Non-residential building consents

Underlying non-residential consent trend still soft

3 Nov 2025

Our take on the latest Non-residential building consents (Mon 3 Nov 2025)

Value of non-res consents
$947m
In September 2025
Total consents up 47% from September 2024
$352m office consent in Māngere-Ōtāhuhu

The key numbers...

  • The monthly value of non-residential consents totalled $947m in September, up 47% from September 2024 and, after seasonal adjustment, the strongest monthly result since August 2024. 
  • September’s result was boosted by a $352m office consent (which includes public transport buildings) in Māngere-Ōtāhuhu in Auckland, likely related to Auckland Airport’s new domestic terminal building. Office consents totalled $402m in September, the highest monthly total since May 2022 after adjusting for building cost inflation.
  • Education consents totalled $116m, up $60m from the same month in 2024. The annual total of education consents of almost $1.3b was $226m higher in the year to September 2024. 
  • Hospital and social building consents remain the largest contributors to the annual decline, down 34% and 24% respectively compared to the year to September 2024. Weakness in consents across these two building types will be major contributors to a continued decline in non-residential building activity over the next 12 months.

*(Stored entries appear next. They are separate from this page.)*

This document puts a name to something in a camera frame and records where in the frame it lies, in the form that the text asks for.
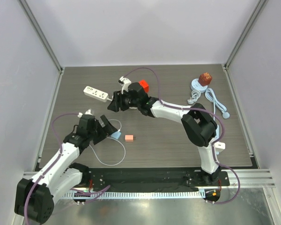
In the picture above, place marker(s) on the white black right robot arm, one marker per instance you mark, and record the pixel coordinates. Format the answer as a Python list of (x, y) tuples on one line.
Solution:
[(199, 126)]

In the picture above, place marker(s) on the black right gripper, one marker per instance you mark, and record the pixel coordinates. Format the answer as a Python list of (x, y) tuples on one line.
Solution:
[(120, 101)]

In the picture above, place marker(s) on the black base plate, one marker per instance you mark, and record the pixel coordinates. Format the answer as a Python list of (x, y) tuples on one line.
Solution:
[(173, 179)]

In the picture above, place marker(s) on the dark red cube adapter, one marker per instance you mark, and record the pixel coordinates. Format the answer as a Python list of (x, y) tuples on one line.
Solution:
[(205, 79)]

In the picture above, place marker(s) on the round light blue socket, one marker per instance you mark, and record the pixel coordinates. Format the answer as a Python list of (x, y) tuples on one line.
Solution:
[(195, 85)]

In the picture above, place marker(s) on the aluminium frame post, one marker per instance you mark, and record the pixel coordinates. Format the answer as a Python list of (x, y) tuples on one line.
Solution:
[(244, 34), (35, 25)]

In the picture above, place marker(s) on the aluminium frame post right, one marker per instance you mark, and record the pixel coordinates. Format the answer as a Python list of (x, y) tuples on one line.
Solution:
[(244, 34)]

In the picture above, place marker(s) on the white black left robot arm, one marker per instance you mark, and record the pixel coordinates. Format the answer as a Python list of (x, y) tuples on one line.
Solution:
[(36, 197)]

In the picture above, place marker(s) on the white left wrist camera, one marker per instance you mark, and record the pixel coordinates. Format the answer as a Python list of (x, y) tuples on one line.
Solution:
[(87, 112)]

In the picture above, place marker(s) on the white cube charger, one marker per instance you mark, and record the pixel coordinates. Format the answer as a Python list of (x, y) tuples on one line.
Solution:
[(219, 147)]

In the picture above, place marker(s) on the aluminium rail front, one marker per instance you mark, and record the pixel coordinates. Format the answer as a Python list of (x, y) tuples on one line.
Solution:
[(249, 178)]

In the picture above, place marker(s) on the pink plug adapter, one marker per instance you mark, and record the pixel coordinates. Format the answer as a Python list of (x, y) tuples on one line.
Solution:
[(130, 138)]

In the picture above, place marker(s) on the light blue charger plug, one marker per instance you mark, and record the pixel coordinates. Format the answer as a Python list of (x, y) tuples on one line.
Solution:
[(116, 135)]

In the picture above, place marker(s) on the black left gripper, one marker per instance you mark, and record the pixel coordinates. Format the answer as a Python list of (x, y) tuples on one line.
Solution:
[(108, 129)]

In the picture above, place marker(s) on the white slotted cable duct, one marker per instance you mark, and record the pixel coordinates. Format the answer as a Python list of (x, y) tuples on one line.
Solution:
[(127, 196)]

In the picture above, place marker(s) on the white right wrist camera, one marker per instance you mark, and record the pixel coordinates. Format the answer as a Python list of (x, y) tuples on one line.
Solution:
[(124, 82)]

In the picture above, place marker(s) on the aluminium frame post left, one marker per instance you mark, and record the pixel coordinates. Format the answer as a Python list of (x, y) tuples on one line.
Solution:
[(35, 25)]

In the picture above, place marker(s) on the orange-red cube socket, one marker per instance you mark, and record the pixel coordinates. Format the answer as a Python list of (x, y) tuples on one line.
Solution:
[(144, 85)]

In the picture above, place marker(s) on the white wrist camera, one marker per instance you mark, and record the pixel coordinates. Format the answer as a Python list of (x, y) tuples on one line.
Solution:
[(87, 112), (124, 82)]

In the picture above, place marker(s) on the white power strip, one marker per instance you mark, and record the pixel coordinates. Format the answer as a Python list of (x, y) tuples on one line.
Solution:
[(96, 94)]

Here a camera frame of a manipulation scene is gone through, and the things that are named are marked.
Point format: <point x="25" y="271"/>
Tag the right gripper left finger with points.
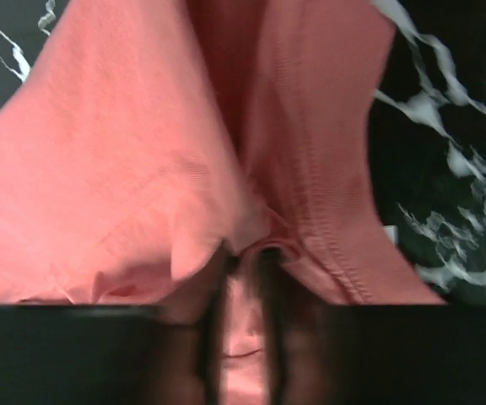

Trend in non-res consents still rather soft

Quarterly non-res consents, less large consents (>$100m)
5479

...and our reaction

  • The underlying trend in non-residential consents remains soft. After stripping out the large $352m consent for the new terminal building at Auckland Airport, the monthly total of $595m is in-line with recent monthly totals. 
  • The trend in private building consents remains weak, with the annual total down $586m from a year ago to $6.2b, despite the large $352m consent boosting private activity in September. Public consents were $412m higher than a year ago, totalling $2.7b over the year to September. However, strong months in October and November 2024 will fall out of the total in coming months, meaning that public consents are likely to return to annual declines. 
  • The annual total of consents in Northland continued to fall in September and is now at just $162m, the lowest total since January 2018 after adjusting for building cost inflation.
  • The national annual total fell to $8.7b in August but rose to $9.0b in September. In 2025, the annual total has fluctuated between $8.7b and $9.0b, considerably below the 2023 peak of $10b, even before adjusting for building cost inflation.